O Porto de Santos foi palco de uma operação inédita no país nesta segunda-feira (13): o navio porta-contêineres CMA CGM Iron, da armadora CMA CGM, recebeu 500 toneladas de etanol — equivalentes a 635 mil litros do biocombustível — em abastecimento realizado no terminal da Santos Brasil, em Guarujá.
O combustível foi fornecido pela Copersucar, transportado por barcaça adaptada pela Bunker One e armazenado pela AGEO Terminais. A iniciativa foi promovida por quatro associados do Instituto Brasileiro de Infraestrutura (IBI): CMA CGM, Copersucar, Santos Brasil e AGEO Terminais.
Durante a cerimônia, o diretor-presidente do IBI, Mário Povia, destacou o protagonismo da operação:
“O Brasil tem condições únicas para liderar a descarbonização do transporte marítimo mundial. Este abastecimento é a comprovação de que o compromisso ESG dos nossos associados vai além da declaração de intenções: ele se materializa em operações concretas, com impacto real na redução de emissões.”
O evento contou também com a presença do presidente do Conselho de Administração do IBI, Mauro Sammarco, e da presidente do IBI Social, Eliane Sammarco. Mauro ressaltou a integração entre os diferentes elos da cadeia de infraestrutura como chave para a transição energética.
O navio e a inovação tecnológica
Entregue em 2025, o CMA CGM Iron tem capacidade para transportar 13 mil TEU e é o primeiro de uma série de 12 porta-contêineres equipados com o motor Everllence-B&W G95ME-C10.5-LGIM, certificado para operar com etanol.
Segundo Christine Cabau Woehrel, vice-presidente executiva da CMA CGM, a certificação abre caminho para o uso mais amplo de combustíveis de menor intensidade de carbono. Após o abastecimento em Santos, o navio seguiu para Paranaguá (PR) e depois para o Sri Lanka.

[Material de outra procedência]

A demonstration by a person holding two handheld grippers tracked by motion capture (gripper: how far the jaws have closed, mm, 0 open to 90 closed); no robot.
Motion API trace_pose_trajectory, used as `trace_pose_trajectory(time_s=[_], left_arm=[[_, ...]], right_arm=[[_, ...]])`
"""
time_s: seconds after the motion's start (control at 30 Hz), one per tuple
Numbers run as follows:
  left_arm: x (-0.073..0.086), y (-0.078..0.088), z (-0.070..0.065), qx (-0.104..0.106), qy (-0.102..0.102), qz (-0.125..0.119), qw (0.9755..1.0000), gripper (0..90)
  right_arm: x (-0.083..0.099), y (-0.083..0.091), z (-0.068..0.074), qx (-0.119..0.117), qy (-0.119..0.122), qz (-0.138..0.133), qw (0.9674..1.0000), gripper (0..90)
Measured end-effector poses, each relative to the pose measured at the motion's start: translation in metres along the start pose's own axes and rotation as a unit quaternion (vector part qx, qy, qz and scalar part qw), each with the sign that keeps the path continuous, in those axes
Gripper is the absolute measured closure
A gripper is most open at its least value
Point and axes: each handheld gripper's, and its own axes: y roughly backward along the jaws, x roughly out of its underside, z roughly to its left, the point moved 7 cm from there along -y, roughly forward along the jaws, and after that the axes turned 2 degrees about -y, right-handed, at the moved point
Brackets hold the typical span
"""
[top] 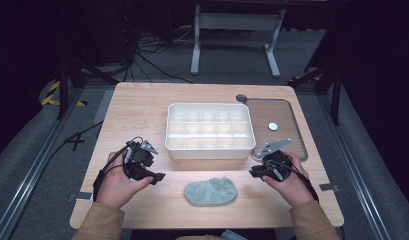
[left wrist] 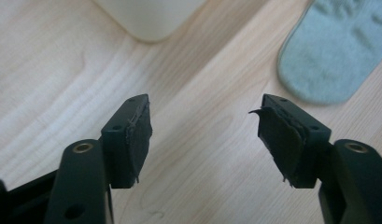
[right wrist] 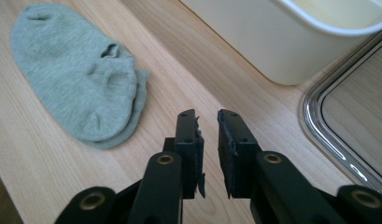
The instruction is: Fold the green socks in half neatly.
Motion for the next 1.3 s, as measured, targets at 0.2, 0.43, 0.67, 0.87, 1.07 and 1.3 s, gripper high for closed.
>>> trace_pose_trajectory(time_s=[0.2,0.43,0.67,0.87,1.07,1.3], left_arm=[[-0.005,0.003,-0.016,0.04,-0.002,0.01,0.9991,53.1],[-0.018,0.002,-0.039,0.07,-0.032,0.001,0.9971,60.6],[-0.024,-0.004,-0.05,0.097,-0.041,-0.018,0.9943,66.6],[-0.023,-0.016,-0.063,0.129,-0.036,-0.001,0.991,70.0],[-0.021,-0.028,-0.069,0.12,-0.05,0.02,0.9913,69.6],[-0.017,-0.039,-0.073,0.115,-0.049,0.045,0.9911,68.4]], right_arm=[[0.007,0.006,-0.003,-0.004,-0.009,-0.002,1.0,77.8],[0.01,0.011,0.008,-0.011,0.0,-0.004,0.9999,76.2],[0.012,0.008,0.014,-0.014,0.001,-0.004,0.9999,72.8],[0.011,0.003,0.022,-0.024,0.006,-0.001,0.9997,74.0],[0.009,-0.01,0.045,-0.057,0.03,0.02,0.9977,84.6],[0.005,-0.027,0.067,-0.087,0.045,0.029,0.9948,89.8]])
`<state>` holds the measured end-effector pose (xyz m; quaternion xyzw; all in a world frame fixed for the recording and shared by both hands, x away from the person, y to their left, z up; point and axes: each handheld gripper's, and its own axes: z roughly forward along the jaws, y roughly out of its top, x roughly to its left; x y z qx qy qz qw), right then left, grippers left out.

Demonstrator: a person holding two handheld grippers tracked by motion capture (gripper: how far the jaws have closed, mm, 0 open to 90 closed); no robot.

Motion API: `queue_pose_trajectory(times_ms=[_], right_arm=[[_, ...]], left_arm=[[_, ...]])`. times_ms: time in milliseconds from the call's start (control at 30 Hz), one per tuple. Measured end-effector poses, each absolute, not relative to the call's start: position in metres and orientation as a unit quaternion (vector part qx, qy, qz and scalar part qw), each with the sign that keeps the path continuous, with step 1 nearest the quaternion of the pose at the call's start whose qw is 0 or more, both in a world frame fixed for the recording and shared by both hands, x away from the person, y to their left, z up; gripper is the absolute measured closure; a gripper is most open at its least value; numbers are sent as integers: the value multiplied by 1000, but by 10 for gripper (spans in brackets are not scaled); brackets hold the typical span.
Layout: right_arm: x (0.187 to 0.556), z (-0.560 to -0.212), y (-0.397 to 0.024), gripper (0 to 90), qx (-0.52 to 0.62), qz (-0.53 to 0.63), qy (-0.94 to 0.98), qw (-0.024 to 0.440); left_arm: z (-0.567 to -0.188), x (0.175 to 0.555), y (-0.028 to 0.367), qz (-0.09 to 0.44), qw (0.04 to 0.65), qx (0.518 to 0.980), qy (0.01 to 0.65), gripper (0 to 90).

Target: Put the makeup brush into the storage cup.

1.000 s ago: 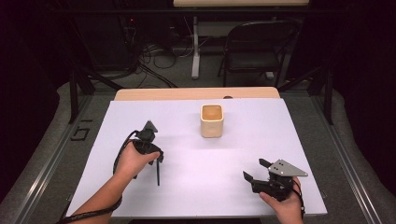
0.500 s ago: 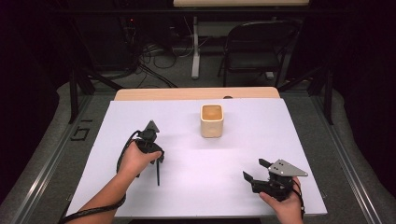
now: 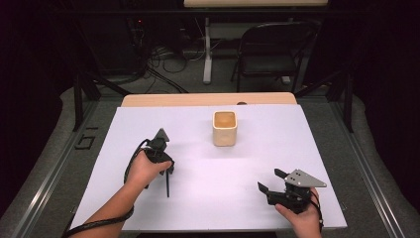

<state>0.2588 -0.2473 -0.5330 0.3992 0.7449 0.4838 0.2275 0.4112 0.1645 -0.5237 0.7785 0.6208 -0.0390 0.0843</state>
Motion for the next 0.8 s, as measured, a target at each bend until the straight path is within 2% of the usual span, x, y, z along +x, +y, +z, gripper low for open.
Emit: queue_pose_trajectory(times_ms=[567,800], right_arm=[[259,-533,-247,226,399,484,745,227],[259,-533,-247,227,399,484,745,227]], left_arm=[[-524,412,165,-37,85,774,626,570],[-524,413,163,-20,62,779,623,665]])
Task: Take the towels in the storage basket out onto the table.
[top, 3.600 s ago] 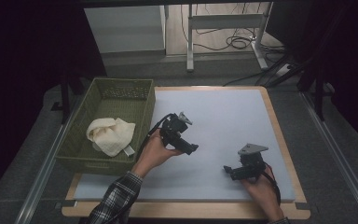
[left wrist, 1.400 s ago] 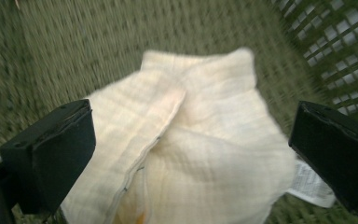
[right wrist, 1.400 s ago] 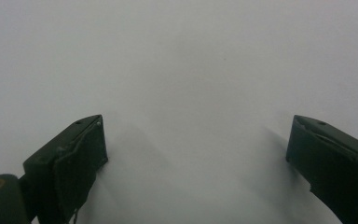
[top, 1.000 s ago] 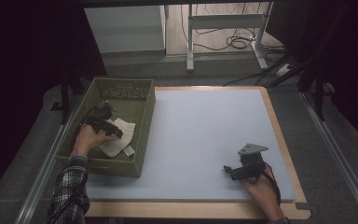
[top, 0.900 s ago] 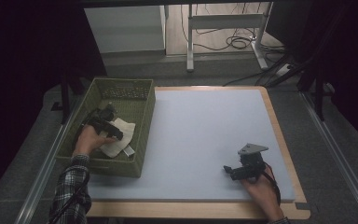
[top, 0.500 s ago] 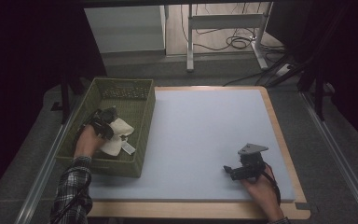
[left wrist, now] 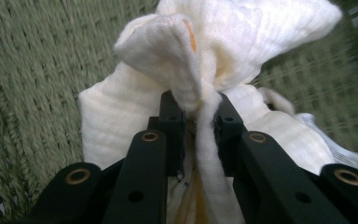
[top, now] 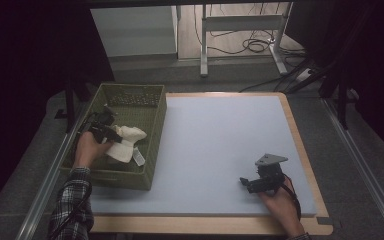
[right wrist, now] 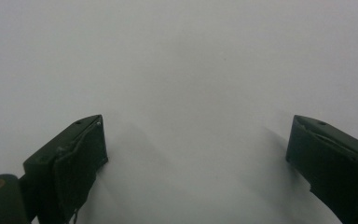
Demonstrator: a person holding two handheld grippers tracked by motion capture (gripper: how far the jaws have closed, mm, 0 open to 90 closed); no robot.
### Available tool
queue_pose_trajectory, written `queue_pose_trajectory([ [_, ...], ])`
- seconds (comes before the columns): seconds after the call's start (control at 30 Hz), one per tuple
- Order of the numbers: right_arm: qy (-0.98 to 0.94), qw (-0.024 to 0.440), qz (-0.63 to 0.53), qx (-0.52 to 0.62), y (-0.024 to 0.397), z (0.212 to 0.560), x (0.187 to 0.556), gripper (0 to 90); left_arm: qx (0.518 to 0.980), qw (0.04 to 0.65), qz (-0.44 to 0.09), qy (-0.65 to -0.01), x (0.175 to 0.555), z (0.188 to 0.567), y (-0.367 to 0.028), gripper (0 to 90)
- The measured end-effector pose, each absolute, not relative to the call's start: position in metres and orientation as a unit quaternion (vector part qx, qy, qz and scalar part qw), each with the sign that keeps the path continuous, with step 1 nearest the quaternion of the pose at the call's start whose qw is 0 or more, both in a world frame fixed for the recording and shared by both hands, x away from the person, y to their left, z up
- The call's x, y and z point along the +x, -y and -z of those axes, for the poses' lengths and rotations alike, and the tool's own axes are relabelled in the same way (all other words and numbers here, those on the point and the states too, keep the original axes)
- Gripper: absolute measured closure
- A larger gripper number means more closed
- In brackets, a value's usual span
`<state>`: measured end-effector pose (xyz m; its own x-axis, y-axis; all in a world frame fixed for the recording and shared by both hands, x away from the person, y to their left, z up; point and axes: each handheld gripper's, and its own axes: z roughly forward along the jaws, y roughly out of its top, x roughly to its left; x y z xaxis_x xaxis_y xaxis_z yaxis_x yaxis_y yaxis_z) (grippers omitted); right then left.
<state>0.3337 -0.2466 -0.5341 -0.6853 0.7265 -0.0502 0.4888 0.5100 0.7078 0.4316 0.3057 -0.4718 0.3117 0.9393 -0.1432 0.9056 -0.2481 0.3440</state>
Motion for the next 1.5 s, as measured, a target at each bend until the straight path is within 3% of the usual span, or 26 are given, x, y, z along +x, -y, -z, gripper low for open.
queue_pose_trajectory([
  [0.57,-0.852,0.173,-0.343,0.357,0.247,0.534,0.334,5.0,0.766,0.274,-0.078,-0.576,0.414,0.424,-0.319,78.0],
  [1.5,-0.852,0.173,-0.343,0.357,0.247,0.534,0.334,5.0,0.777,0.334,-0.131,-0.517,0.395,0.34,-0.296,77.2],
])
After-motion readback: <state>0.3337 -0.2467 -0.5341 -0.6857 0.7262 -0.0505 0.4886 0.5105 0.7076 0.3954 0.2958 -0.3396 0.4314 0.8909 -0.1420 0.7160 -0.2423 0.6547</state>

O combustível e a cadeia produtiva
O etanol utilizado tem a mesma especificação do etanol anidro empregado na mistura com gasolina no Brasil, certificado pelo programa RenovaBio. De acordo com Tomás Manzano, presidente da Copersucar, o uso do etanol pode reduzir em cerca de 70% as emissões de gases de efeito estufa.
Logística e segurança
O diretor de Operações da Bunker One no Brasil, Daniel Caldas, explicou os ajustes técnicos para o transporte seguro do etanol, destacando o treinamento da tripulação e o plano de emergência voltado ao risco de incêndio. Ele ressaltou ainda a vantagem ambiental: em caso de vazamento, o etanol evapora rapidamente, sem causar impacto hídrico como combustíveis fósseis.
Porto na rota dos combustíveis verdes
Para o diretor-presidente da Santos Brasil, Antônio Carlos Sepúlveda, sediar a operação consolida o papel do Tecon Santos na transição energética da navegação. A secretária-executiva adjunta do Ministério de Portos e Aeroportos, Luíza Amorim Motta, classificou a operação como um marco para a logística brasileira.
Perspectivas globais
O transporte marítimo responde por cerca de 3% das emissões mundiais de CO₂. A Organização Marítima Internacional (IMO) estabeleceu meta de emissões líquidas zero até 2050. Manzano dimensionou o potencial: se 10% do combustível de navegação fosse substituído por etanol, seriam necessários cerca de 50 bilhões de litros, frente à produção atual de 37 bilhões no Brasil.
O CEO da Bunker One, Flavio Ribeiro, estima que a frota mundial apta a operar com combustíveis não fósseis crescerá dos atuais 70 para mais de 400 navios nos próximos anos.
“Essa operação pode ser considerada um marco na transição energética da indústria marítima em escala mundial”, afirmou Ribeiro.